> **Exercise**
Give back the data below word for word. Any image in it should be left out.

┏━━

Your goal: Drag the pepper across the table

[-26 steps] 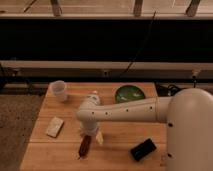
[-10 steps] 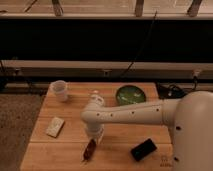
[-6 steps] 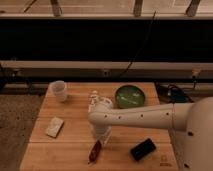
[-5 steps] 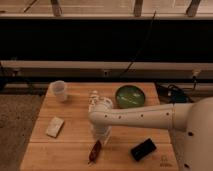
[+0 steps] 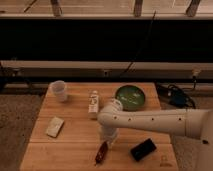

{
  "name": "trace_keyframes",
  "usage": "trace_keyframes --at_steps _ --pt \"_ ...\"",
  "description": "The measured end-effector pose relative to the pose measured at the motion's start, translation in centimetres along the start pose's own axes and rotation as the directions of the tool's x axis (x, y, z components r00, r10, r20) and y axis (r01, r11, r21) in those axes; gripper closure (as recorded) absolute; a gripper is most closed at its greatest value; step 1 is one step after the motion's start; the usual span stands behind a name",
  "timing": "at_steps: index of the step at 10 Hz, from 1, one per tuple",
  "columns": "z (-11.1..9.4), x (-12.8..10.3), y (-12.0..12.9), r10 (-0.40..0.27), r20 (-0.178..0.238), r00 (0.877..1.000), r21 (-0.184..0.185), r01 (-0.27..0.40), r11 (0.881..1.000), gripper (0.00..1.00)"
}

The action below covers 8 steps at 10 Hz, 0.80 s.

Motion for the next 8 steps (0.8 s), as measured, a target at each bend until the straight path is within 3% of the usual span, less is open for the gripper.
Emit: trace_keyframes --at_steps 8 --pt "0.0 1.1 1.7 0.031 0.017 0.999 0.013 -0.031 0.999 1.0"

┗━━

> **Solution to this task**
Your goal: Drag the pepper across the table

[-26 steps] 
[-10 steps] 
[-6 steps] 
[-5 steps] 
[+0 steps] 

{
  "name": "trace_keyframes",
  "usage": "trace_keyframes --at_steps _ --pt \"_ ...\"",
  "description": "The measured end-effector pose relative to the pose measured at the motion's start, translation in centimetres along the start pose's own axes and rotation as the directions of the tool's x axis (x, y, z components r00, r10, r20) and y axis (r01, r11, r21) in those axes; gripper closure (as recorded) absolute; a gripper is most closed at its greatest value; step 1 is one step after the motion's start; the usual span stands behind a name",
  "timing": "at_steps: index of the step at 10 Hz, from 1, one per tuple",
  "columns": "z (-11.1..9.4), x (-12.8..10.3), y (-12.0..12.9), r10 (-0.40..0.27), r20 (-0.178..0.238), r00 (0.877..1.000), r21 (-0.184..0.185), r01 (-0.27..0.40), r11 (0.881..1.000), gripper (0.00..1.00)"
}

The action below covers 8 steps at 10 Hz, 0.80 s.

Motion for the next 8 steps (0.8 s), as measured, a target at each bend until the straight path is within 3% of the usual span, less is open for the gripper.
Emit: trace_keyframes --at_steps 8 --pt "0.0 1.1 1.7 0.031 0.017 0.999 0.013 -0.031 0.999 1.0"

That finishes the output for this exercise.